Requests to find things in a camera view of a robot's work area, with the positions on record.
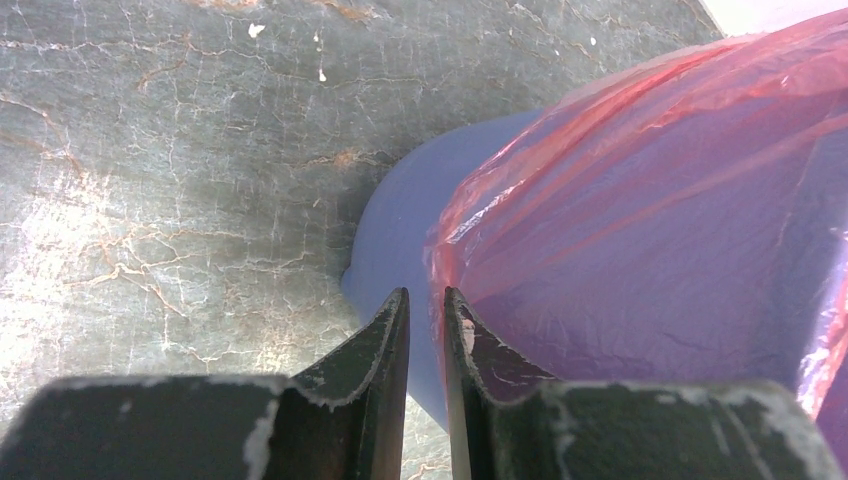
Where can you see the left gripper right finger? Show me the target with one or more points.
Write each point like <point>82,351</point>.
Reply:
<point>510,419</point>

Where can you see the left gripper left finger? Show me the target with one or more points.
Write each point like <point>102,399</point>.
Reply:
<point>340,418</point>

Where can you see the red translucent trash bag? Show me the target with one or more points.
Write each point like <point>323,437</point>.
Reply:
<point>683,220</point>

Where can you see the blue plastic trash bin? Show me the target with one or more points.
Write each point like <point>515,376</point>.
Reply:
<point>389,244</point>

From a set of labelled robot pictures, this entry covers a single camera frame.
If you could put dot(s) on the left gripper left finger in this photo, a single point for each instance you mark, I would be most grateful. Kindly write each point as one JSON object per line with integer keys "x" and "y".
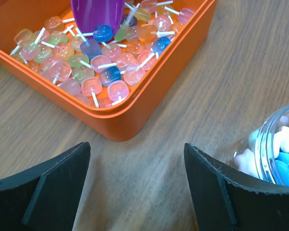
{"x": 46, "y": 196}

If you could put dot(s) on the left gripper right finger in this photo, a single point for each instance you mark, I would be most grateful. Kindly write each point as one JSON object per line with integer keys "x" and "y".
{"x": 225, "y": 199}

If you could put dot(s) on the clear glass jar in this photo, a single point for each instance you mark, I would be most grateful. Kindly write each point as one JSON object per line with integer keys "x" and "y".
{"x": 264, "y": 154}

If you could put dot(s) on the orange plastic candy box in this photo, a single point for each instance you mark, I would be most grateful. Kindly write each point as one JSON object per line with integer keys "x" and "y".
{"x": 124, "y": 120}

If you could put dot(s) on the purple plastic scoop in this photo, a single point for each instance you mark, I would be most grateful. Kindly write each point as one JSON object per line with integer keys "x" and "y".
{"x": 89, "y": 14}

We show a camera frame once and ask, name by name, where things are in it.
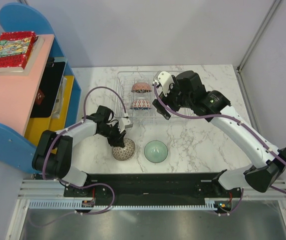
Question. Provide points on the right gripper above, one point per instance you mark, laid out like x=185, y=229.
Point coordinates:
x=167, y=100

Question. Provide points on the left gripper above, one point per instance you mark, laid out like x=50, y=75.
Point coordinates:
x=117, y=140

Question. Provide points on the brown patterned bowl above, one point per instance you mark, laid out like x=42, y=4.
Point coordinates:
x=126, y=152

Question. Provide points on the blue patterned bowl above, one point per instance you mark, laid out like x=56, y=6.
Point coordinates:
x=140, y=104

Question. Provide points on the pale green bowl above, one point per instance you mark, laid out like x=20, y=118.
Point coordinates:
x=156, y=151

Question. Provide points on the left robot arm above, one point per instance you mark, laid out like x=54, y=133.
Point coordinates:
x=53, y=155

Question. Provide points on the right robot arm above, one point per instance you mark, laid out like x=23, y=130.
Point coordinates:
x=187, y=91

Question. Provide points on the yellow book on shelf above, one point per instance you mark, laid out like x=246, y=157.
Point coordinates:
x=36, y=126

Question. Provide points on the black book on shelf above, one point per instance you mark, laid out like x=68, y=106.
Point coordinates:
x=49, y=87

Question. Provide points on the blue pink bookshelf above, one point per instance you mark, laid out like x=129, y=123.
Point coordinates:
x=17, y=93

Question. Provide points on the beige book under red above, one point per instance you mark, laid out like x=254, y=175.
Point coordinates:
x=30, y=63

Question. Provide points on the red illustrated book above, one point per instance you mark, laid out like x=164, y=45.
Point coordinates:
x=15, y=50

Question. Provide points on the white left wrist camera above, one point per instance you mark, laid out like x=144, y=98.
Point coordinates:
x=124, y=123

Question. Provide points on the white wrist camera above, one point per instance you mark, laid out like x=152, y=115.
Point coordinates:
x=124, y=123
x=163, y=79

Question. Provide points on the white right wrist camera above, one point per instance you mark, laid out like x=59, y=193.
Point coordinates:
x=163, y=79

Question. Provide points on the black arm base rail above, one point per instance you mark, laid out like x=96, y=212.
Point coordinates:
x=152, y=189

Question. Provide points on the white cable duct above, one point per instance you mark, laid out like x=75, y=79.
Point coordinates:
x=78, y=204

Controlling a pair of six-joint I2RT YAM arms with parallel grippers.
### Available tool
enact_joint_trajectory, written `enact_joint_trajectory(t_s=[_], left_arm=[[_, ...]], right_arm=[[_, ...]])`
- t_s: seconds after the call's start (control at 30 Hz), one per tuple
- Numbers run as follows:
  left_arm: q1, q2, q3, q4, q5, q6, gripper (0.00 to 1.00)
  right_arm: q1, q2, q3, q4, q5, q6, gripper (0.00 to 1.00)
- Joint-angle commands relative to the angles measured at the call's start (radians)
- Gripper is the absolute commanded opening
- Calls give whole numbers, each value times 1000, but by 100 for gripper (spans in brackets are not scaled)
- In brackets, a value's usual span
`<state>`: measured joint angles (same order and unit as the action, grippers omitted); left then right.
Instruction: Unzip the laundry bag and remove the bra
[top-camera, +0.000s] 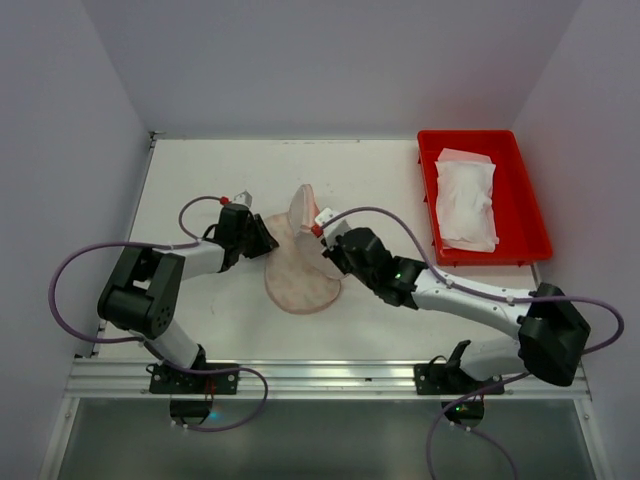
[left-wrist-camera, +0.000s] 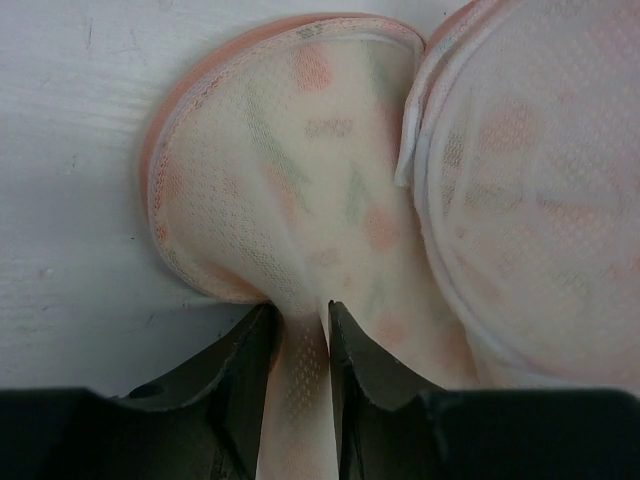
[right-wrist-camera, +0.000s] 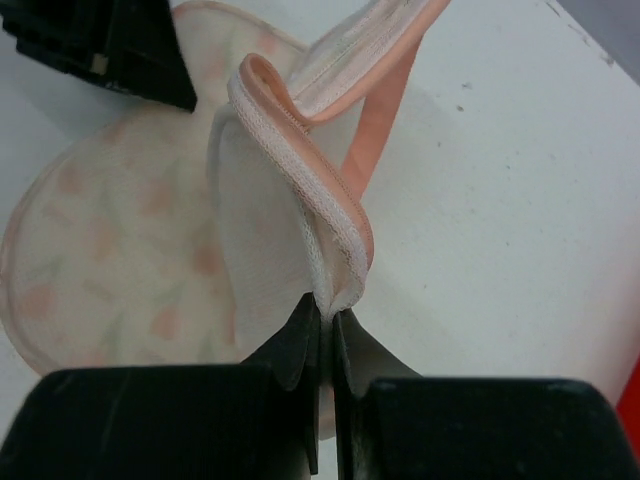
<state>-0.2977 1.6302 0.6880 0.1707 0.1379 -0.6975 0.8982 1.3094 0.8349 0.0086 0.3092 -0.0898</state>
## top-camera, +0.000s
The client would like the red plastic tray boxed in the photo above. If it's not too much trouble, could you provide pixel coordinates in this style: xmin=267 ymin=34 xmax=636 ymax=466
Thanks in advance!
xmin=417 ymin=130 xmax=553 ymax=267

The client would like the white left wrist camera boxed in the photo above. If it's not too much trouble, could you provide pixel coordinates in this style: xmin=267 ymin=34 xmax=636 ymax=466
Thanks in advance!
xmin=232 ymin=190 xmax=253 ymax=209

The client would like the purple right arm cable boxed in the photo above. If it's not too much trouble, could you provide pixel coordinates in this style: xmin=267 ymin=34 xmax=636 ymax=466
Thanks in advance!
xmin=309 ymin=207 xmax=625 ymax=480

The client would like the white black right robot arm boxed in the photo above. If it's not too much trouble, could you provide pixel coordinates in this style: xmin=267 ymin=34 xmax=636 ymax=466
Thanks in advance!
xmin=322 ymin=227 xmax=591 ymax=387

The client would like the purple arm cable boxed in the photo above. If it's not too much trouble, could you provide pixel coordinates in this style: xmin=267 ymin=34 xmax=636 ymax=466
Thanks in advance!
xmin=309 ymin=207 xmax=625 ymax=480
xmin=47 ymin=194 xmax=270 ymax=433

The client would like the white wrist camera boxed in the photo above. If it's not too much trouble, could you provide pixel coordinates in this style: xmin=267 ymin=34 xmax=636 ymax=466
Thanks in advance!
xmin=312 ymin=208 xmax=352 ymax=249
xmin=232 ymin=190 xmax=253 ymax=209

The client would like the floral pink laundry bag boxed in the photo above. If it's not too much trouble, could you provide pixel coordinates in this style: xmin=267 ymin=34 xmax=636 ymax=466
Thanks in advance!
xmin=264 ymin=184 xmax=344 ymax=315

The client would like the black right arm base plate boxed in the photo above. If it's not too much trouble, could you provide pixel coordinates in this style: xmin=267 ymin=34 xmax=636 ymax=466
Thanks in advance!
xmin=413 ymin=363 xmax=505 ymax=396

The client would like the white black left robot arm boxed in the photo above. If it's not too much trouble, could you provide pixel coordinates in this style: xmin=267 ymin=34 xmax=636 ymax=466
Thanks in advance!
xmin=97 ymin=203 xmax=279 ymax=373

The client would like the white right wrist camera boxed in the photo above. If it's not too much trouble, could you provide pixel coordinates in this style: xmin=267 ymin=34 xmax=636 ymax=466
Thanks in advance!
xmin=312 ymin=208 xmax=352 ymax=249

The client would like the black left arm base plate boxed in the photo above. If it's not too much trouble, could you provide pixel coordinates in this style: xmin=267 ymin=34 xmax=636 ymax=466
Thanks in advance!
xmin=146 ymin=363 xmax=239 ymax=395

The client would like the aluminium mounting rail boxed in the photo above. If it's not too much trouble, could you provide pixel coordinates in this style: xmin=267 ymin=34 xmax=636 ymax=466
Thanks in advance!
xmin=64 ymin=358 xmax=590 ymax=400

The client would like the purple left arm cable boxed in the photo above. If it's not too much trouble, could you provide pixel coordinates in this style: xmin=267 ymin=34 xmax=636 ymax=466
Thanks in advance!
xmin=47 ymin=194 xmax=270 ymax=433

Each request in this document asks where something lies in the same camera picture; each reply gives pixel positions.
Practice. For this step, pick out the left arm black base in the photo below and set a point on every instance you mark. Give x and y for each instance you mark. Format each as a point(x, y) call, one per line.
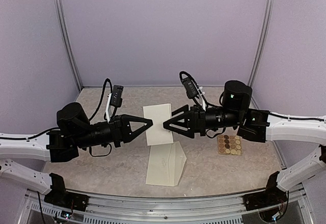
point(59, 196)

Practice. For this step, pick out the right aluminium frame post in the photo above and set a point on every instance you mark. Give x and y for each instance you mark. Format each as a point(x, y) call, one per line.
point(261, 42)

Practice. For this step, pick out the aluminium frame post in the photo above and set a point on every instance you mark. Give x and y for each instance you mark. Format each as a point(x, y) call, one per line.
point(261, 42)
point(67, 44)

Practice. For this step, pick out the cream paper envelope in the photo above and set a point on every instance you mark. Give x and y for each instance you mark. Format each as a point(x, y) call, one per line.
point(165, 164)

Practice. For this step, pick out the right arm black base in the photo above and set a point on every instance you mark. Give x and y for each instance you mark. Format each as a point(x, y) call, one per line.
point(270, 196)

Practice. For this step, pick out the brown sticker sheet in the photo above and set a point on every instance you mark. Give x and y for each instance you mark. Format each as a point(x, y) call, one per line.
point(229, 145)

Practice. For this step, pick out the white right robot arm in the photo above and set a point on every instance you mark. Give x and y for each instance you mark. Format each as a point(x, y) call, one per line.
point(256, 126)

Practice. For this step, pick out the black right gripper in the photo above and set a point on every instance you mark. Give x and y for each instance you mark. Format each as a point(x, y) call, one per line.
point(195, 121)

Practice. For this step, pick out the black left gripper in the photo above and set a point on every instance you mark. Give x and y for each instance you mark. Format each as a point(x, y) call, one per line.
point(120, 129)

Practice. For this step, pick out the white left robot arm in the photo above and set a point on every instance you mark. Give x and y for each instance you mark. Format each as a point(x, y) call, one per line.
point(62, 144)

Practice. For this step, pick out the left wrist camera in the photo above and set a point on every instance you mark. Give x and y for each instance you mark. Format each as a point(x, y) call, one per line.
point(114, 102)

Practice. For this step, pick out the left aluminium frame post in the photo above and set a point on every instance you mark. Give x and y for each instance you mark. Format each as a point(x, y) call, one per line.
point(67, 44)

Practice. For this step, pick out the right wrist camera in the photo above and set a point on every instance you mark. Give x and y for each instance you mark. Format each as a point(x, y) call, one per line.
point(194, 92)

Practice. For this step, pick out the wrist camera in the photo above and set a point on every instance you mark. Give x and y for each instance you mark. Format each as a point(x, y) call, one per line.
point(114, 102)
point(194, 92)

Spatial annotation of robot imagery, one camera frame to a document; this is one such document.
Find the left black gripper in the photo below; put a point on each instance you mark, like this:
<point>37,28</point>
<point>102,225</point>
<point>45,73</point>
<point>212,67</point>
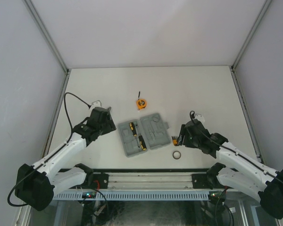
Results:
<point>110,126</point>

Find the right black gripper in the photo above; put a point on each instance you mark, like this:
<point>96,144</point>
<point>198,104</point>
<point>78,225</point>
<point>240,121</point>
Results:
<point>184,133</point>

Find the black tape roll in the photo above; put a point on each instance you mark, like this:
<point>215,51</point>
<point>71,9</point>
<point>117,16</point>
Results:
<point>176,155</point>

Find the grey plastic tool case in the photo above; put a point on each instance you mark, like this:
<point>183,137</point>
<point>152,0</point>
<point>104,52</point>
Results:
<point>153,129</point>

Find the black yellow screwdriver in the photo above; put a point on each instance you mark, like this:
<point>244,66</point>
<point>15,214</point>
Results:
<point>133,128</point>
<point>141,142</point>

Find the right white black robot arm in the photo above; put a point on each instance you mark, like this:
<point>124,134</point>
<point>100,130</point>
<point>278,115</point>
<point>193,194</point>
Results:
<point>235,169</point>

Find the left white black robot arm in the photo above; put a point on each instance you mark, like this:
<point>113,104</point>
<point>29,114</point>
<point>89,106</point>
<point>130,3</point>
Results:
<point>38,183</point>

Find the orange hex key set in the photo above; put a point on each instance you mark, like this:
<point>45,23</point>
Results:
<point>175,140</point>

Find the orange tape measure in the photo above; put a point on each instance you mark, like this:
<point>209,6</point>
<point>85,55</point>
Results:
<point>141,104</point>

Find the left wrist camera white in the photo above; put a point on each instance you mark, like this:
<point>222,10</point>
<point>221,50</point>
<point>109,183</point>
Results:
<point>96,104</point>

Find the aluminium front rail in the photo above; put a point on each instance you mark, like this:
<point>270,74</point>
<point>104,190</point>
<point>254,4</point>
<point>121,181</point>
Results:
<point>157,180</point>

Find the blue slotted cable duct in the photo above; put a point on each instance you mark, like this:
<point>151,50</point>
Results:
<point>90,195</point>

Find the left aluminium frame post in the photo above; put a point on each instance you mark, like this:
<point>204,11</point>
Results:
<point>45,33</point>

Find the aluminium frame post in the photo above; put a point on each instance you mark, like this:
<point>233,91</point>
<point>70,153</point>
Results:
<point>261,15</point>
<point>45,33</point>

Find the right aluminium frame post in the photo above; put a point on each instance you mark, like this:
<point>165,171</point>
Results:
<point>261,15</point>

═══

> **What you will do**
Above are the entries. Output exactly the lines beginning with the line that has "The client would like the white left" and ending with the line that has "The client would like the purple right".

> **Result for this exercise**
The client would like the white left wrist camera boxed in the photo above. If it's not too much trouble, could you provide pixel coordinates in this style: xmin=267 ymin=34 xmax=636 ymax=466
Thanks in advance!
xmin=232 ymin=190 xmax=253 ymax=209

The client would like the purple right arm cable boxed in the photo above. If it's not too much trouble, could you provide pixel coordinates in this style: xmin=267 ymin=34 xmax=636 ymax=466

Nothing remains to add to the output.